Affordances - Reading The Design of Everyday Things
Introduction
Donald Norman’s The Design of Everyday Things is Design Thinking 101 that should form the foundation for PM thinking for any student of the field.
An affordance is the relationship between a person and an object. Or to be more specific, it is the relationship between the properties of an object, and how those properties are perceived by a human.
For any user experience designer, this lays out the need for designing objects around the capabilities of the users.
Examples
Amex and PayTM’s Infinite Credit Loop
Back in college in IIT Delhi in around 2015-16, American Express was offering Credit Cards to students.
Many of my friends racked up huge credit card bills in this time.
PayTM at that time had a major value proposition:
- It allowed you to add money to its wallet from various sources, including credit cards from Amex.

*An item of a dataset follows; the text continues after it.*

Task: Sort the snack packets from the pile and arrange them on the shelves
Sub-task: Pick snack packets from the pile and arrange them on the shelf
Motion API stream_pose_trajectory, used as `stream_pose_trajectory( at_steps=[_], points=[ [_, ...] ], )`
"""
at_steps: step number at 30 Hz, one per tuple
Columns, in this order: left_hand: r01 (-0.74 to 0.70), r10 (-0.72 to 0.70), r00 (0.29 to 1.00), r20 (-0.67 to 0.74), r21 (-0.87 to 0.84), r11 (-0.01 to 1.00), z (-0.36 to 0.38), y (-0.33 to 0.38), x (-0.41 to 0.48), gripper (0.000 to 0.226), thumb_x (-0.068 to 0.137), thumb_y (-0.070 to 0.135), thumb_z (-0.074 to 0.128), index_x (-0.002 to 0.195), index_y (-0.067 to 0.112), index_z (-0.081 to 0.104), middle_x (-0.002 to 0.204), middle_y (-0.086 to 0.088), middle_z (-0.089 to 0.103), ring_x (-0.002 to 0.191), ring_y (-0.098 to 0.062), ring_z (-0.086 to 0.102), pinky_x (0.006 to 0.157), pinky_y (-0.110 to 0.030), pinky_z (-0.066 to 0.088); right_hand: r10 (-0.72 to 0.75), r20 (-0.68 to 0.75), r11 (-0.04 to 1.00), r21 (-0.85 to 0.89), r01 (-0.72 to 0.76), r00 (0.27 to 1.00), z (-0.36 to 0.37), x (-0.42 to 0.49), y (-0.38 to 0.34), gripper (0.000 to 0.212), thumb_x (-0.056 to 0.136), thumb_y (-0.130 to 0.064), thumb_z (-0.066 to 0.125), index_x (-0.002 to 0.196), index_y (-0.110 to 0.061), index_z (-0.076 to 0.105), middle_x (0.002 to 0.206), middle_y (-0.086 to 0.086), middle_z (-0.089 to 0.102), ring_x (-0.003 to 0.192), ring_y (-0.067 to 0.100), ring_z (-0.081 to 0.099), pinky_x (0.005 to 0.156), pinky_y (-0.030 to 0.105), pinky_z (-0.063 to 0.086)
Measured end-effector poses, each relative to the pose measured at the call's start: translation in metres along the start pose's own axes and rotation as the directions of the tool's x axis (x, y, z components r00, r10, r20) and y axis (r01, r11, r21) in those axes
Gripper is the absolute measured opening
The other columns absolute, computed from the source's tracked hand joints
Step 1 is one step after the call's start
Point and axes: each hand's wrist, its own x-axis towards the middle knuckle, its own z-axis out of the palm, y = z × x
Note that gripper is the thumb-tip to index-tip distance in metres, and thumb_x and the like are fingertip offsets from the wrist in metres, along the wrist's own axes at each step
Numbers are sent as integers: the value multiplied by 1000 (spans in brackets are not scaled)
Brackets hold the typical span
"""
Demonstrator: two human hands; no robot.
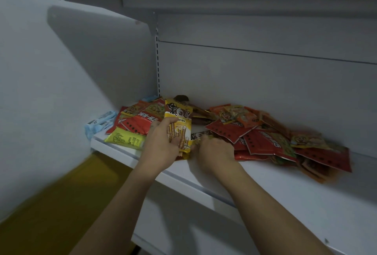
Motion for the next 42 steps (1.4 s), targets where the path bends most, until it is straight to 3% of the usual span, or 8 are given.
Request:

American Express had two properties: - You could pay back American Express credit using PayTM
The affordances of American Express and PayTM combined for the engineering undergrad - you can pay your credit card balance in an infinite loop using American Express and PayTM
The Bland TV remote
Consider a TV remote button to change the channel
- The properties of the button are:
- It is made of a soft surface
- It can move in one direction
- It has some markings
- In the pressed state, the remote sends a signal to the change to the next channel
- The human’s needs are:
- To change the channel on the TV
- Requirements of comfort in doing what they want to do on the television - most Televisions have controls on the television body, and yet not many users go to the TV to do it.

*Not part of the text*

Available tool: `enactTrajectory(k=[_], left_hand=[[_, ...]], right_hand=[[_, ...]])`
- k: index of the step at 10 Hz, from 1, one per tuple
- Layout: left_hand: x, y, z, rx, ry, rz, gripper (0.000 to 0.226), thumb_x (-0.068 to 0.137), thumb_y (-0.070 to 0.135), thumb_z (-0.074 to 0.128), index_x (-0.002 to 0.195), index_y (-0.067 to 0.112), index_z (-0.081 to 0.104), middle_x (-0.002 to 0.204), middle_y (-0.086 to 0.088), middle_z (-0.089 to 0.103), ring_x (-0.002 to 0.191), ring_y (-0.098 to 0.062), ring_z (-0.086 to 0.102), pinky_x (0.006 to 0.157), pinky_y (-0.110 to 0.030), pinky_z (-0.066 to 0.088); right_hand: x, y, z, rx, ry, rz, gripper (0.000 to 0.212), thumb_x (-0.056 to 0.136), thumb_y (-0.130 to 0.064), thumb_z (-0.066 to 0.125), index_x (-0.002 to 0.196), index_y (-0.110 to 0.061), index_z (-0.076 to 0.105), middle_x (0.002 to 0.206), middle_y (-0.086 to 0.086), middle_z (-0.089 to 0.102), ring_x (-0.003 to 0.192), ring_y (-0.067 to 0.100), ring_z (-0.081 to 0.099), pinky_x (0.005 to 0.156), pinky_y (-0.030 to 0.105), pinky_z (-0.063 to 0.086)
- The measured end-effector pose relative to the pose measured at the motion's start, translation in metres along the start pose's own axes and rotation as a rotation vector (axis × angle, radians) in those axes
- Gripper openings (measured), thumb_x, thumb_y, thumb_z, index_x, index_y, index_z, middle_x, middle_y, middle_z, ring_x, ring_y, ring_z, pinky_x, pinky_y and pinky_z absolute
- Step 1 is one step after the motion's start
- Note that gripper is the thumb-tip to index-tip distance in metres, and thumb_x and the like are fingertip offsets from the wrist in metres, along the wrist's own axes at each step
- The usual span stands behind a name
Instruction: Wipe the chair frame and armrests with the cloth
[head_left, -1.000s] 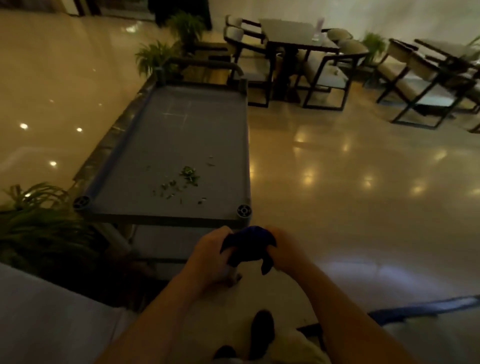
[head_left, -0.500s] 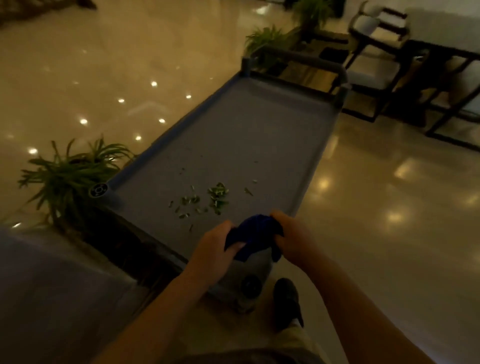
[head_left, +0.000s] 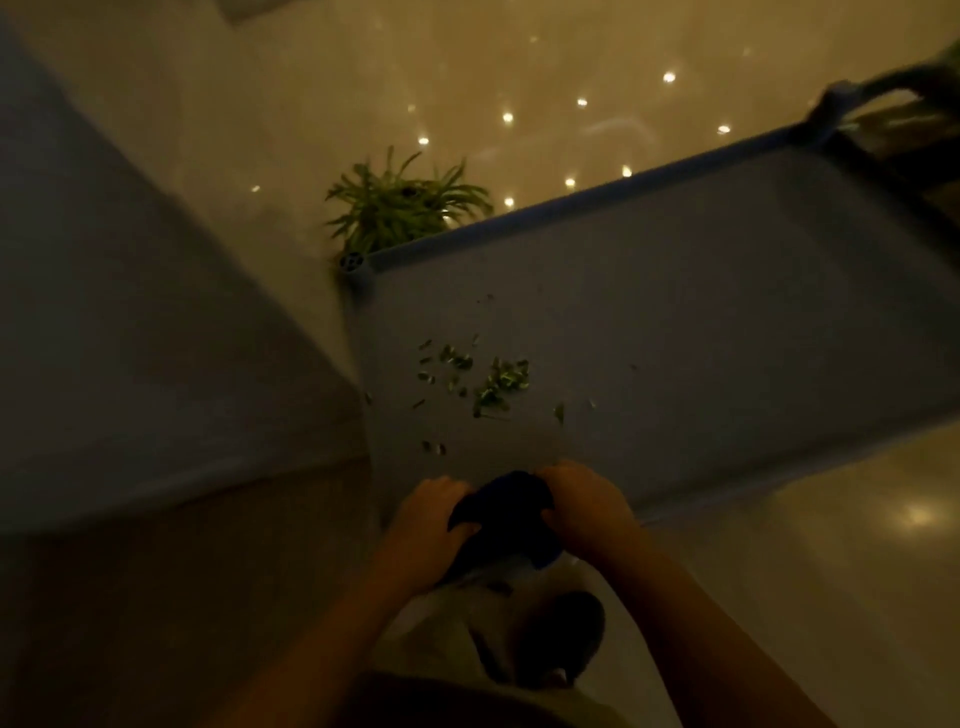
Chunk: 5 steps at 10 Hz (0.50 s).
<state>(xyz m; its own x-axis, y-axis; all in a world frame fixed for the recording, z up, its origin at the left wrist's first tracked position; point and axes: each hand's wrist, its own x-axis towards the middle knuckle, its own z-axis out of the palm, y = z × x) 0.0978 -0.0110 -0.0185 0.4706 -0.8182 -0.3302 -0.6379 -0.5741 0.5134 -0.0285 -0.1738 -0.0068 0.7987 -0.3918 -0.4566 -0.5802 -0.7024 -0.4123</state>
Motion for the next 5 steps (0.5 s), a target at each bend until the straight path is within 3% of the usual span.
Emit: enactTrajectory(k=[1,3,4,5], left_hand=[[-0.003,0.005,0.008,0.189,0.066,-0.122,0.024,0.087,0.032,0.061,0.107,0.020,0.058,0.109,-0.005,0.057,0.105,-0.027,0.050,0.081,-0.041,0.039],[-0.012,0.014,0.021,0.197,0.257,-0.272,0.026,0.083,0.041,0.060,0.103,0.026,0.053,0.106,-0.001,0.052,0.103,-0.025,0.049,0.082,-0.042,0.036],[-0.012,0.017,0.021,0.184,0.342,-0.330,0.035,0.083,0.043,0.063,0.110,0.025,0.051,0.109,-0.002,0.052,0.105,-0.027,0.049,0.085,-0.043,0.036],[-0.021,0.025,0.020,0.151,0.435,-0.371,0.057,0.083,0.039,0.065,0.133,0.023,0.041,0.119,-0.007,0.052,0.112,-0.029,0.046,0.093,-0.044,0.038]], right_hand=[[0.009,0.001,-0.006,-0.061,-0.060,-0.060,0.016,0.089,-0.016,0.054,0.102,-0.009,0.062,0.103,0.012,0.061,0.092,0.029,0.060,0.069,0.036,0.046],[0.024,0.003,-0.025,-0.258,-0.096,-0.187,0.041,0.089,-0.034,0.061,0.123,-0.018,0.045,0.113,0.007,0.062,0.100,0.026,0.062,0.074,0.036,0.050],[0.033,-0.005,-0.023,-0.271,-0.062,-0.266,0.044,0.089,-0.034,0.062,0.123,-0.018,0.040,0.110,0.008,0.060,0.094,0.026,0.060,0.067,0.034,0.046],[0.034,-0.008,-0.025,-0.288,0.062,-0.349,0.047,0.085,-0.030,0.066,0.123,-0.017,0.042,0.116,0.012,0.054,0.100,0.030,0.055,0.075,0.038,0.049]])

Gripping and pressing are affordances of the Television remote.
The properties of an affordance is jointly determined by the qualities of the object, and the abilities of the agent that is interacting.
The burning affordance of Dettol
The affordance of Feeling pain is taken as a signifier that dettol is better than Savlon.
Theory Deep Dive
From Don Norman’s The Design of Everyday Things:
When we interact with a product, we need to figure out how to work it. This means discovering what it does, how it works, and what operations are possible: discoverability. Discoverability results from appropriate application of five fundamental psychological concepts
- Affordances
- Signifiers
- Constraints
- Mappings
- Feedback
But there’s a sixth principle, perhaps the most important of all: the conceptual model of the system.
Takeaways for Product Managers
- The magic doesn’t lie in the feature, or in the intelligence of the user. The magic of great products lies in how the feature delights and enables the user to do their job.
- Simplicity lies in having the fewest affordances to enable the user to get their job done.
- Complexity always has the affordance of being difficult to comprehend, confusing the user, and hindering them from doing their job.